Setfacl-m D:u:username:rx Directory set users to have recursive RX permissions on files created under this directory

(setfacl-m D:u:wang:rx Directory This inside of the D option, that is, the impact of the subsequent creation of files under the folder when the default also with the permissions of the original ACL)

Setfacl-k dir clear default ACL permissions

Setfacl-x File.acl Directory

Getfacl File1 | Setfacl--set-file=-file2 copy file1 ACL permissions to File2

(The--set option will remove the original ACL entries, with a new alternative, it is important to note that you must include the Ugo settings,

You can't just add ACLs like-m)

such as: Setfacl--set u::rw,u:wang:rw,g::r,o::-file1

The main file Operations Command CP and MV both support ACLs, but the CP command needs to be prefixed with the-p parameter. However, common backup tools, such as tar, do not preserve ACL information for directories and files

How to back up and restore permissions for ACLs

Backup: Getfacl-r * Directory/path/* >/root/acl.bak (back to the specified file)

Recovery: Setfacl-r--set-file=/root/acl.bak *

Finally explained: said several kinds of permission, here to everyone to speak, the authority is only for the file system, if the file system into such as the Windows operating system inside the Vfat file system, file permissions will not necessarily be able to support.

This article is from the "~ Breeze ~" blog, please be sure to keep this source http://wanweifeng.blog.51cto.com/1957995/1834505

8.3_linux file system permissions and special permissions analysis

Contact Us

The content source of this page is from Internet, which doesn't represent Alibaba Cloud's opinion; products and services mentioned on that page don't have any relationship with Alibaba Cloud. If the content of the page makes you feel confusing, please write us an email, we will handle the problem within 5 days after receiving your email.

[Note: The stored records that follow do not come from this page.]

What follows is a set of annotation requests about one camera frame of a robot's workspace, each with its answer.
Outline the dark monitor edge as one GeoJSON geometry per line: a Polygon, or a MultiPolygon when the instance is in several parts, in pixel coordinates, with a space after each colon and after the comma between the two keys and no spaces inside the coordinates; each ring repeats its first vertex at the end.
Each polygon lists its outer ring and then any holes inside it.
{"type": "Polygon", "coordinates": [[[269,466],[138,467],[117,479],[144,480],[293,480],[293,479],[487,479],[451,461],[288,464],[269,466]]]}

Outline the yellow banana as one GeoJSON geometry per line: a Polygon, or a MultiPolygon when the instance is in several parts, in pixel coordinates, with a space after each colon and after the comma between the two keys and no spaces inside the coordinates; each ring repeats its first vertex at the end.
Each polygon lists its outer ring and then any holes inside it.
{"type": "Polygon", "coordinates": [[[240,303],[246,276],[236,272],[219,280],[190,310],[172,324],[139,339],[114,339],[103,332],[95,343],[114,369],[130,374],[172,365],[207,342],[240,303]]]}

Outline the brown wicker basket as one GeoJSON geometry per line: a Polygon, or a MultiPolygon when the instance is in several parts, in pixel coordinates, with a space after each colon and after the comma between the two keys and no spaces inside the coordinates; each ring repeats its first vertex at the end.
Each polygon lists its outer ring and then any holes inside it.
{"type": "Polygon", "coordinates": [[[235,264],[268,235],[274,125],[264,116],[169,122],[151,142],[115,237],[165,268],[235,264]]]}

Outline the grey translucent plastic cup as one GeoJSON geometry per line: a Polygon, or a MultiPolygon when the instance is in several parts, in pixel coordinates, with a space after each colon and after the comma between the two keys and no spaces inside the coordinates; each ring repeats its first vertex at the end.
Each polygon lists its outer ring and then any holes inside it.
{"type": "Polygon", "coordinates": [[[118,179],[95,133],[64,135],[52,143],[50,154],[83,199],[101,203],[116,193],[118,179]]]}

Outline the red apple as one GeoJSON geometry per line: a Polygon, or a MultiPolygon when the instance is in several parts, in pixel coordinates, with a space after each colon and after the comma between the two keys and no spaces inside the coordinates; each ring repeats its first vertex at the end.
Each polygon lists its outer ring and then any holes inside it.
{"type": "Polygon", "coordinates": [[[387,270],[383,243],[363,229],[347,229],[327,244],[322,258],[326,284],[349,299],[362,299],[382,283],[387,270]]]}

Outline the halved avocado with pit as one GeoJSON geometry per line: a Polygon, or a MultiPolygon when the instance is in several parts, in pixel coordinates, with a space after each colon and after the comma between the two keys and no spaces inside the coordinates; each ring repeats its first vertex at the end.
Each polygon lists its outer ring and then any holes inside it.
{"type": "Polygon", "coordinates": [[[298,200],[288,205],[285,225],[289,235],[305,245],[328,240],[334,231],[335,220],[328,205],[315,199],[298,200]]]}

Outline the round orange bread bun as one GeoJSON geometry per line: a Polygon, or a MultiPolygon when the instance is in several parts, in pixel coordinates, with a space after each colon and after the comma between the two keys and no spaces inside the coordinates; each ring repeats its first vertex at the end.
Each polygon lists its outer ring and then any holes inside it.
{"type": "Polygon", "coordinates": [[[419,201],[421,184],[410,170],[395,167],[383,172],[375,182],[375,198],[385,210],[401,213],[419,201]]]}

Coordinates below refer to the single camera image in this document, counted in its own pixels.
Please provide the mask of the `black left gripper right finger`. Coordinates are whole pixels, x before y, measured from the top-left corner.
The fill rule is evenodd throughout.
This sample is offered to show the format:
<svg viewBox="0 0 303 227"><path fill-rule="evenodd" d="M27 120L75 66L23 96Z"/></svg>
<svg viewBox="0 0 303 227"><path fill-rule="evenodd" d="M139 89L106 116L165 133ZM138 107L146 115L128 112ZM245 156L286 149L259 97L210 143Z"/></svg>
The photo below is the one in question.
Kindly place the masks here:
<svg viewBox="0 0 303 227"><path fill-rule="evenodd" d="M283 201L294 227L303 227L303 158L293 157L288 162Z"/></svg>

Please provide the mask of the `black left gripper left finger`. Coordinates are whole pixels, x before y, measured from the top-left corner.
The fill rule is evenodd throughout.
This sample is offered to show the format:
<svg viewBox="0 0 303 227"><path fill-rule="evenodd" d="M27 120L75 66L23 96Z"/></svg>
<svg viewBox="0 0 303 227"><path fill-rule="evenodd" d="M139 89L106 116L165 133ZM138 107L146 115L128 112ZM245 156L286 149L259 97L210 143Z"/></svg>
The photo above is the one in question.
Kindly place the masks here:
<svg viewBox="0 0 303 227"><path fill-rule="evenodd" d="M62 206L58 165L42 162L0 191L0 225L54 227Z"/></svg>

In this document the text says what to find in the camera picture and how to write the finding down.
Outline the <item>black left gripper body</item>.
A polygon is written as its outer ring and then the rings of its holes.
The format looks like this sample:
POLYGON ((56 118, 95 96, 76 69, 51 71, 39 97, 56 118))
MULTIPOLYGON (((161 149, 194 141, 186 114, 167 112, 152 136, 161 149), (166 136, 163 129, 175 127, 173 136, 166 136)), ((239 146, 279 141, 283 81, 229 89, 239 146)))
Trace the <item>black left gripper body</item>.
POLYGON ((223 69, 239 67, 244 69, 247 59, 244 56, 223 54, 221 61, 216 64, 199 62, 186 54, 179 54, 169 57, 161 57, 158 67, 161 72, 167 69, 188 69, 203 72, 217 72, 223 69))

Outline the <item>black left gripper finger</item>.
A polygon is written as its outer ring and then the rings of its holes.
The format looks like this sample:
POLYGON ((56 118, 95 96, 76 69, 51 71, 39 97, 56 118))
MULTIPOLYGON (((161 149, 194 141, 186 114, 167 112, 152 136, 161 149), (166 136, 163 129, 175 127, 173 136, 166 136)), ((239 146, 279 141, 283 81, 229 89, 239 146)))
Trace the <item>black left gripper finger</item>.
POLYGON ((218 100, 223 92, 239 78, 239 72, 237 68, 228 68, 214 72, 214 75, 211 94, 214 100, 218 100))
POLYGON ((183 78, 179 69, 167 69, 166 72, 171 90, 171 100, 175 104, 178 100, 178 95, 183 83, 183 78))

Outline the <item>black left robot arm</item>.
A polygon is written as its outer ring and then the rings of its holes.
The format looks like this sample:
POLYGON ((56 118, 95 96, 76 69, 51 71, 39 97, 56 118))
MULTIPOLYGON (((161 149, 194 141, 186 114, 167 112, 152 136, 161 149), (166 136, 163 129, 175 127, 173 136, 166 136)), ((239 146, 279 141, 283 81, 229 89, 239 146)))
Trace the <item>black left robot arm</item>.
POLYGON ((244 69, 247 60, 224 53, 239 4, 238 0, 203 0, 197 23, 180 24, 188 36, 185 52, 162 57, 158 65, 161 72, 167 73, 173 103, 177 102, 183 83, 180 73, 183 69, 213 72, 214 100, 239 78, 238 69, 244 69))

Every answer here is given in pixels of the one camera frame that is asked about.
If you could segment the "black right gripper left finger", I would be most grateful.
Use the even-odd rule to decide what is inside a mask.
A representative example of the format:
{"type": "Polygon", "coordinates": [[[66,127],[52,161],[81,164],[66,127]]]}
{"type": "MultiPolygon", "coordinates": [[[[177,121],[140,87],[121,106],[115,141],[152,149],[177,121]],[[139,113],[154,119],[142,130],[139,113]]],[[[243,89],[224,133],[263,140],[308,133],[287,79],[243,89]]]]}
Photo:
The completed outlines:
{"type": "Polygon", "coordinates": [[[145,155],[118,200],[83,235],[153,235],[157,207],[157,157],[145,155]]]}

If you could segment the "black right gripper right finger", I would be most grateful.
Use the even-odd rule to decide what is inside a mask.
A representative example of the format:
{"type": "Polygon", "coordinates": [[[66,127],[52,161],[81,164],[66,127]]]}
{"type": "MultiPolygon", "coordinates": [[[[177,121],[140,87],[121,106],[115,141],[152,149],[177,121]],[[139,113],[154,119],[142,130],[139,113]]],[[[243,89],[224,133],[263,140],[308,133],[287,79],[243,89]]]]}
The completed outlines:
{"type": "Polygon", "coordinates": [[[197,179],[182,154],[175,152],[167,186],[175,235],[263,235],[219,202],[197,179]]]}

If you find any instances of plagiarism from the community, please send an email to: info-contact@alibabacloud.com and provide relevant evidence. A staff member will contact you within 5 working days.

A Free Trial That Lets You Build Big!

Start building with 50+ products and up to 12 months usage for Elastic Compute Service

  • Sales Support

    1 on 1 presale consultation

  • After-Sales Support

    24/7 Technical Support 6 Free Tickets per Quarter Faster Response

  • Alibaba Cloud offers highly flexible support services tailored to meet your exact needs.